AD is a progressive neurodegenerative disease marked by a constellation of cognitive disturbances. The earliest form of memory affected in AD is episodic memory and is one of the most clinically relevant neurological symptom for AD patients. This form of memory helps us to function smoothly in our basic daily activities and to remember critical events. As the disease progresses the patient develops other cognitive abnormalities such as apraxia (inability to carry voluntary movements), aphasia (loss of ability to speak) and agnosia (inability to recognise objects and their use) eventually leading to global cognitive impairment.

Different types of memory

There are mainly two forms of memory depending on the duration of recall: short and long term memory (STM and LTM) (Figure 6). STM is known to hold a limited amount of information in a very accessible state temporarily (Cowan, 2008). STM mainly relies on cortical neuron activity in the lateral prefrontal cortex (Squire and Wixted, 2011). This structure is specifically known to perform higher executive functions, which include working memory and attention.
The LTM system is divided into two broad classes: explicit (declarative) memory, which requires the conscious recall of data, facts and events, and implicit (non-declarative) memory, which is based on non-conscious memory abilities. Implicit memory includes procedural or skilled-based kinds of learning and perceptual representation system (PRS) (Squire et al., 1987). PRS mainly involves priming effects (where one stimulus influences the response of the other stimulus) and operant or classical conditioning (which involves pairing of two stimuli). Long term memory is stored in the neocortex and distributed in different regions, where the area specific processing occurred at the time of learning.

Declarative long term memory

Declarative memory is subdivided into semantic memory and episodic memory (EM). Semantic memory is related to storage of general facts and knowledge, such as the colour of fruits or the capital of countries. While EM is a system that enables an individual to encode, store, and retrieve information about personal experiences and the temporal and spatial contexts of those experiences (first defined by Tulving in 1972).

Encoding, Consolidation, Storage and Retrieval

Memory formation and utilization can be divided into the following stages: Encoding, consolidation, storage and retrieval. The critical structures involved in these processes of memory involve hippocampus, the amygdala and the adjacent entorhinal, perirhinal and parahippocampal cortices, which make up the medial temporal lobe (MTL) and the prefrontal cortex (Squire and Wixted, 2011).
Encoding is the first stage of memory, and it is crucial for the storage and retrieval of voluntary stored information. Encoding begins with perception of sensory inputs that comes from external stimuli.
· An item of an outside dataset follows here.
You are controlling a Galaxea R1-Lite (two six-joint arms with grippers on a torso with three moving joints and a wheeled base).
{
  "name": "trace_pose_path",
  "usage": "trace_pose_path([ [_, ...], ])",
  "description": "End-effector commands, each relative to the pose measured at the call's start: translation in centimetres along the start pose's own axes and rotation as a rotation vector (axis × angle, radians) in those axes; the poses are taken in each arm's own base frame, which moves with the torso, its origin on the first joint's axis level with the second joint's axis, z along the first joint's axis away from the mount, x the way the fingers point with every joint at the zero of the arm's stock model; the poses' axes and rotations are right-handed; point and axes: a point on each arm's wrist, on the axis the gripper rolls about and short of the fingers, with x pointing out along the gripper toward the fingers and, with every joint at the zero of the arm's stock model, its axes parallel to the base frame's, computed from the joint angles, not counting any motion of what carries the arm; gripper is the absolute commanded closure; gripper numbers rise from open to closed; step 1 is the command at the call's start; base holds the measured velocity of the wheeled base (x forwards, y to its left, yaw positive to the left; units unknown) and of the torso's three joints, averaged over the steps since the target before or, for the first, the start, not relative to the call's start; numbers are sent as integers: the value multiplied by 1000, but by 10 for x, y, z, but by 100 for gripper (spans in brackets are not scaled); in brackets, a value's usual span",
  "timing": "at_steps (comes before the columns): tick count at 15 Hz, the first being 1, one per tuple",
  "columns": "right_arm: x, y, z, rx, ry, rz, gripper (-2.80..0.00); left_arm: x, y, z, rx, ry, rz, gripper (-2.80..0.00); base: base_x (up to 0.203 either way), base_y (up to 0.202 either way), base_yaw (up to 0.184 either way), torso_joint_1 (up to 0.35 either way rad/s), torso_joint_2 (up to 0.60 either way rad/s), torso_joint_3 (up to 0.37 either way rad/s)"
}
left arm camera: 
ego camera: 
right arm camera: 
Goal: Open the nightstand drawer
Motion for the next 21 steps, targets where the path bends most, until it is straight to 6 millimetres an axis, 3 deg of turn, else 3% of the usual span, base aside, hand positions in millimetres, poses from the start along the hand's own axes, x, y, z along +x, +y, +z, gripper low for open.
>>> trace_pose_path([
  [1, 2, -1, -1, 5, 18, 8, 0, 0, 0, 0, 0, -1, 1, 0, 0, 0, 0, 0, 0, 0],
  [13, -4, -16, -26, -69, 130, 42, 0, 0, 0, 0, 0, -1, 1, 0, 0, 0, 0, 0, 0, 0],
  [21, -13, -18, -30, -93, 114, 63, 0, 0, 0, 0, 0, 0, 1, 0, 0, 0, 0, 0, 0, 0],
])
The MTL structures are involved and responsible for transforming these sensory inputs to a memory representation (Squire and Wixted, 2011). All these neuronal activities converge to the medial temporal lobe and specifically to the hippocampus, where they bind to form episodic memory (Figure 7) (Kessels and Kopelman, 2012). After binding, they are allocated to areas in the cortex for long-term storage as they are well protected from the influence of new incoming memories (Straube, 2012). The type of information processing that occurs during the encoding stage determines the quality of encoding and recovery of that information.
Consolidation: Encoded memory undergoes consolidation, a process by which short term memory trace is transferred to stable long term memory before directing it to neocortical areas for long term storage. There are two models of consolidation: the standard model (SM) and the multiple memory trace (MMT) (Nadel et al., 2007). The SM model, proposes that memory storage initially requires the hippocampus to link the different features of memory which are dispersed in several sites in the neocortex. Over time, however, the requirement of the hippocampus decreases and the representation of the memory is solely in the neocortex (Frankland and Bontempi, 2005) (Figure 8). In contrast, the MMT theory poses that all memory traces are combined into a multiple-trace representation. In this model, both the hippocampus and the neocortex continue to interact with each other and that the hippocampus plays a permanent role for the storage and retrieval of the memory. CORT modulate memory consolidation of emotionally aroused experiences (McIntyre et al., 2012) and sleep also plays an active role in memory consolidation (Straube, 2012).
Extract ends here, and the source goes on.